Muizz Street should totally be on the top of your list when visiting Cairo. Named after the fourth Fatimid Caliph Al-Mu’izz li-Deen Illah, Muizz Street is considered to be one of the oldest streets in Cairo and is one of the most vibrant and historic spots in the city. Muizz Street is a major north-south street through the walled city of historic Cairo. It’s one of the oldest streets and dates back to the 10th century. 

There are plenty of stalls to buy souvenirs and antiques from,the whole area is rich with dozens of historic buildings from different eras including the Tulunid, Fatimid and Mamluk eras. It extends from Bab A-Futuh (one of three remaining gates in the walls of Old Cairo) to Bab Zuweila, where you’ll find several markets in Al-Azhar Street and the Ghuriya Complex and the area around it.

In the late 1990s, the city spent extensively rehabilitating the historical monuments and buildings along Muizz Street to make it an open-air museum. The street is pedestrian-only for most of the day, meaning it’s a great place to walk and see many sights in one area. Initially founded by the Fatimids, the street was named after the Fatimid Caliph Abu Tamim Ma’ad al-Muizz li-Din Allah, who moved the dynasty from Tunisia to Egypt.

 Muizz Street served as the economic hub of the city during the Fatimid dynasty and continued to be a central part of the city through the Ayyubid, Mamluk and Ottoman dynasties. With each trying to leave their mark on the busy street, and in some cases eclipse those of their predecessors, there is no shortage of influence from each of these dynasties on the 1km stretch. 

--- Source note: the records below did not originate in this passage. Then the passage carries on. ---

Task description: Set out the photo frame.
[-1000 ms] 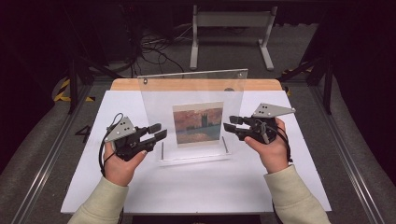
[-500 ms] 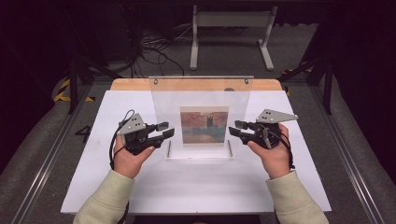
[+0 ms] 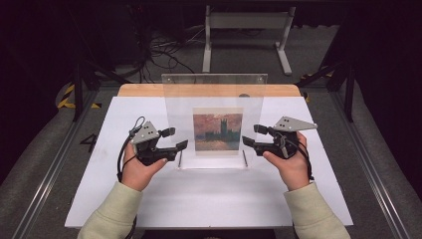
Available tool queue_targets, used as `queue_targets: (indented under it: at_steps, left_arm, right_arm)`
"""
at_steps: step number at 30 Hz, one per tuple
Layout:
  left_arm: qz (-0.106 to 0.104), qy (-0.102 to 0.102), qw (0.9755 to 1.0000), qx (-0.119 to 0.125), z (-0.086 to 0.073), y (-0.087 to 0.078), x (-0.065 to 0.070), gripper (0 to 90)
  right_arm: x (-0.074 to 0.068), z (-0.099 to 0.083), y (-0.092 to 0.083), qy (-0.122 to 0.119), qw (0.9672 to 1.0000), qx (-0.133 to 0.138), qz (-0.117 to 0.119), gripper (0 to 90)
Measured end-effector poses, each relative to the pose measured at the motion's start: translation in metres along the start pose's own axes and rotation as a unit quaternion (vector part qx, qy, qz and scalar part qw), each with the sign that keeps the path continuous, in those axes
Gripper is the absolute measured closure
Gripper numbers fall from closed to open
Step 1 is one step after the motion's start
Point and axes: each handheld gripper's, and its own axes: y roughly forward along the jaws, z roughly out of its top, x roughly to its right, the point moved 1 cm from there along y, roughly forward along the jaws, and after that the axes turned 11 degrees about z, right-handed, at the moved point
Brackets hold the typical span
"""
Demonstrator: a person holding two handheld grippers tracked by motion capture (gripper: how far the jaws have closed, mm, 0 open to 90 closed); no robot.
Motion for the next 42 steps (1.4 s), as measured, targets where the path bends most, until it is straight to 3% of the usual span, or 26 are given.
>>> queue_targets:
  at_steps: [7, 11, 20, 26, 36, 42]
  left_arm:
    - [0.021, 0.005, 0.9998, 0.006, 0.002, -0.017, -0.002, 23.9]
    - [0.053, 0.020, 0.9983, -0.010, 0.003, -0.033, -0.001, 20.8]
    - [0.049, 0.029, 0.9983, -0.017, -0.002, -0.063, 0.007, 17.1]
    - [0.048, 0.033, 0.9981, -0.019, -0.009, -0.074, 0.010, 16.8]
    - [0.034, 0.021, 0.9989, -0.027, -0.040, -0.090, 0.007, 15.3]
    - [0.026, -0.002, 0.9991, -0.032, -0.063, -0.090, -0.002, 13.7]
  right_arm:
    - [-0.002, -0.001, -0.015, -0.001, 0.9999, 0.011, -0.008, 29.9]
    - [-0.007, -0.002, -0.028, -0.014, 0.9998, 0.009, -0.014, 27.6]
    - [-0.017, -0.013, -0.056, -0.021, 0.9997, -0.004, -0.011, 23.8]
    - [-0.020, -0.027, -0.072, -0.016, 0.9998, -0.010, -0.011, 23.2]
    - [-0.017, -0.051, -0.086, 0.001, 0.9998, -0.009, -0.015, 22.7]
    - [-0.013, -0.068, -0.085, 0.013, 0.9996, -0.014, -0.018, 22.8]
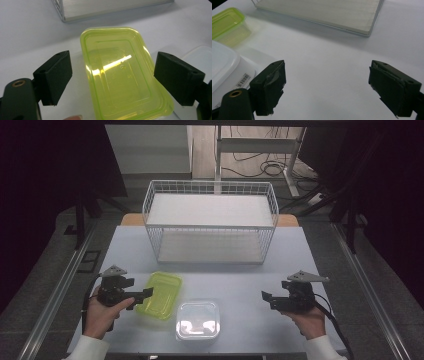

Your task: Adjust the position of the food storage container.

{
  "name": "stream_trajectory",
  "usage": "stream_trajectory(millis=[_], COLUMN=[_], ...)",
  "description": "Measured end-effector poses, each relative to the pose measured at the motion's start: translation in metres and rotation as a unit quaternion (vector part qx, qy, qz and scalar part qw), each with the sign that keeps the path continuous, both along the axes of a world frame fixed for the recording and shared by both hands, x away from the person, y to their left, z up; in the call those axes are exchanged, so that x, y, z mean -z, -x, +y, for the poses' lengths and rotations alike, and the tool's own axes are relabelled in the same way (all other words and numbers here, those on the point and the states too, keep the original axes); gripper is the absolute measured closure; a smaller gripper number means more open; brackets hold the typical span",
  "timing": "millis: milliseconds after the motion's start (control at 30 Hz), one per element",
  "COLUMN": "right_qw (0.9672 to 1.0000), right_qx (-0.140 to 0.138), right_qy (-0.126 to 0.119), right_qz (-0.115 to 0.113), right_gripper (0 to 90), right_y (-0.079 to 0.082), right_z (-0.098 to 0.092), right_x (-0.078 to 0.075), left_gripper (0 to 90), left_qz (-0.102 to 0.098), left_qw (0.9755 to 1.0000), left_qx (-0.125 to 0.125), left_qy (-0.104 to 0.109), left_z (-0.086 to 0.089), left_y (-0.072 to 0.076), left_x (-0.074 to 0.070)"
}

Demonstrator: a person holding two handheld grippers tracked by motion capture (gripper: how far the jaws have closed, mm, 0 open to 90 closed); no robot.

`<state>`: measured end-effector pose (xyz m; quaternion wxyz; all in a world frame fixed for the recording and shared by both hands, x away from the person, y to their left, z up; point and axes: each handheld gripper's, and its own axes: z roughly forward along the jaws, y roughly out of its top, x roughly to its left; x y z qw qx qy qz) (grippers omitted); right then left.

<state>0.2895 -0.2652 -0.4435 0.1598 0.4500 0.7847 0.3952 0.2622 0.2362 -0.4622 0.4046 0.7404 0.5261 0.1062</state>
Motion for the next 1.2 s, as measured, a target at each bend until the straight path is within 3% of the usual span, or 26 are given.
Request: stream_trajectory(millis=[367,633,900,1067,1200], right_qw=[0.9996,0.9996,0.9996,0.9997,0.9998], right_qx=[0.002,0.004,0.003,0.002,-0.001], right_qy=[0.029,0.024,0.025,0.020,0.015], right_qz=[0.005,0.010,0.014,0.013,0.015], right_gripper=[14.2,14.2,14.2,14.2,14.2], right_y=[-0.002,-0.005,-0.007,-0.006,-0.005], right_z=[0.001,-0.001,0.000,0.002,0.004], right_x=[0.004,0.006,0.007,0.005,0.003], left_gripper=[14.0,15.6,19.8,20.4,32.1], left_qz=[-0.009,-0.009,0.005,-0.003,-0.006], left_qw=[0.9999,0.9999,0.9999,0.9997,0.9996], left_qx=[-0.002,0.007,0.012,0.025,0.027], left_qy=[0.005,0.002,-0.008,-0.008,-0.009], left_z=[0.001,-0.004,-0.008,-0.015,-0.018], left_y=[0.000,0.001,0.005,0.010,0.012], left_x=[-0.007,-0.013,-0.017,-0.025,-0.026])
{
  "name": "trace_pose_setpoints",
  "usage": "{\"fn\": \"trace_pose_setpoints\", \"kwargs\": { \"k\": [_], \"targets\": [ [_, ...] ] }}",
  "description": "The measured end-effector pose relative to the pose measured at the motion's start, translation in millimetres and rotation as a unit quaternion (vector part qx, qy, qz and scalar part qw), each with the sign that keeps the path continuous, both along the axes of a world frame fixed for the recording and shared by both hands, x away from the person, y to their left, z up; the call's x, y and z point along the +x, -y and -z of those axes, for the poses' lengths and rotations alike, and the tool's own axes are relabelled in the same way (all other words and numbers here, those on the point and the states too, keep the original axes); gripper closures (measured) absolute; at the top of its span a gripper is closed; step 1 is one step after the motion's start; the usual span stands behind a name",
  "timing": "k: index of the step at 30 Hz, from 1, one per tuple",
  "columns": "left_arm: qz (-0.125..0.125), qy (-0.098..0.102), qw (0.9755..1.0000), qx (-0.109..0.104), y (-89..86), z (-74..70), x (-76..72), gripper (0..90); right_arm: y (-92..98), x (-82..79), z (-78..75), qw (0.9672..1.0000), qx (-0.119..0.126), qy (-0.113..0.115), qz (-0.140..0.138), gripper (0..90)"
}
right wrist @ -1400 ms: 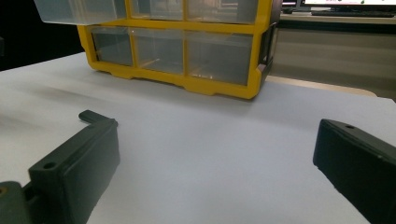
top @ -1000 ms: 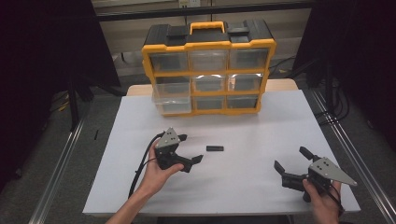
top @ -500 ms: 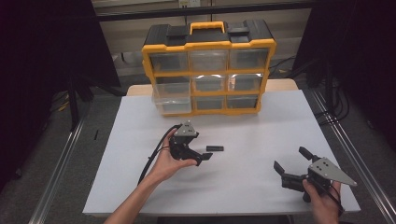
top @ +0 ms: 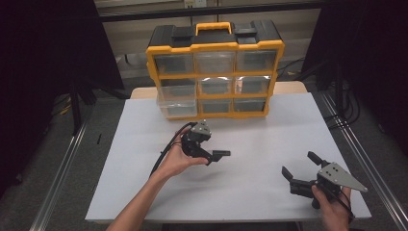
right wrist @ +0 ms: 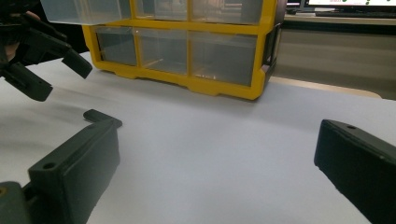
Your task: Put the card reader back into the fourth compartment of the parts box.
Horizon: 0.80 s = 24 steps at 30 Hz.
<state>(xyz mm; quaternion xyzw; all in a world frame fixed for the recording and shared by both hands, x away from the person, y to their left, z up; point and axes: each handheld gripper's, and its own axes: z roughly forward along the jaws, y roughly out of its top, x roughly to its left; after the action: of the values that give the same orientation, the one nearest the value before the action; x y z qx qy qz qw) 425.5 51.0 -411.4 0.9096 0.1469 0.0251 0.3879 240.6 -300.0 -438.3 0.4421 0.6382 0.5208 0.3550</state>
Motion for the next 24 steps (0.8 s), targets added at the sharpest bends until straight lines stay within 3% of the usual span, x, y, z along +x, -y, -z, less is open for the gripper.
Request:
{"fn": "trace_pose_setpoints", "kwargs": {
  "k": [2,5,9,13,17,19,24],
  "targets": [
    [0.007,0.005,0.9999,0.015,2.9,1.1,3.7,10.7,-0.2,-0.2,0.0,1.0,0.001,-0.001,0.0,0.2],
    [0.008,-0.003,0.9997,0.022,5.6,5.5,8.3,13.1,-0.2,-0.8,-0.1,1.0,0.001,-0.002,-0.001,0.2],
    [0.014,-0.002,0.9986,0.052,9.6,9.6,13.6,18.0,-0.2,0.2,0.4,1.0,0.0,-0.002,-0.002,0.2],
    [0.023,-0.008,0.9979,0.059,13.3,14.1,19.6,21.5,-0.6,0.1,0.5,1.0,-0.001,-0.004,-0.004,0.2],
    [0.028,0.001,0.9966,0.078,20.0,18.7,18.9,24.5,-0.7,0.6,0.8,1.0,0.001,-0.004,-0.004,0.2],
    [0.035,0.001,0.9956,0.087,22.7,21.6,20.9,30.6,-0.6,0.5,0.8,1.0,-0.001,-0.005,-0.004,0.2],
    [0.043,-0.003,0.995,0.09,25.8,22.4,22.7,36.7,-0.9,0.5,1.0,1.0,-0.002,-0.006,-0.005,0.2]
  ]
}}
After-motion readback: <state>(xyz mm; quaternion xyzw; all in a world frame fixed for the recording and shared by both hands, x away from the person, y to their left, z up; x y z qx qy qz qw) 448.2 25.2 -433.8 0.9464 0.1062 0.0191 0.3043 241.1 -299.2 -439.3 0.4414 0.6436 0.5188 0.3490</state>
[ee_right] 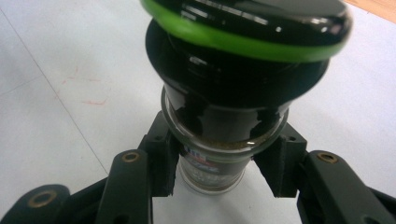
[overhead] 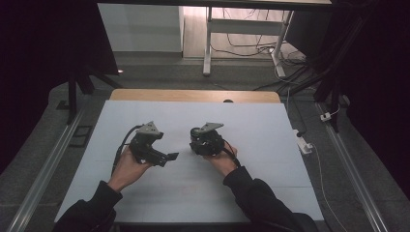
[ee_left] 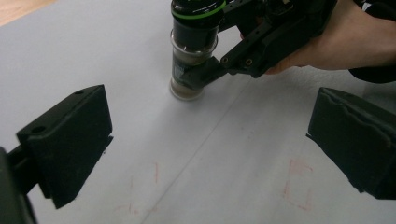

In a single glimpse down the street, you will see a Mamluk palace, Ayyubid madrasa, Ottoman sebil (fountain), and a Fatimid minaret. In 2008 it was rededicated as a pedestrian zone for most hours of the day. The Qalawun Complex is one of the most interesting sites to visit on Muizz Street. It is a massive complex built by Sultan Al Mansur Qalawun in 1285. 

Unlike most palaces, this one did not have a gate or a grand entrance, but rather a large doorway designed to fit in with the rest of the street. Built as a multi-use complex, it served as a mausoleum, madrassa and bimaristan (Persian for hospital). There are more sites and attractions than you can count on Muizz Street. 

A UN Study found that this one street has the most fantastic collection of medieval architectural treasures in the Islamic world. You’ll find dozens of mosques, madrasas, and hamams, along with shops, restaurants, and markets. While all of the buildings along Muizz Street are architectural treasures, don’t miss the Azhar. Also visit Bab Zuweila, the medieval gate into the walled city, and one of Cairo’s most important landmarks.

Remember that weekends here are Friday and Saturday, and that’s when you’ll find Muizz Street and all of it’s attractions the busiest.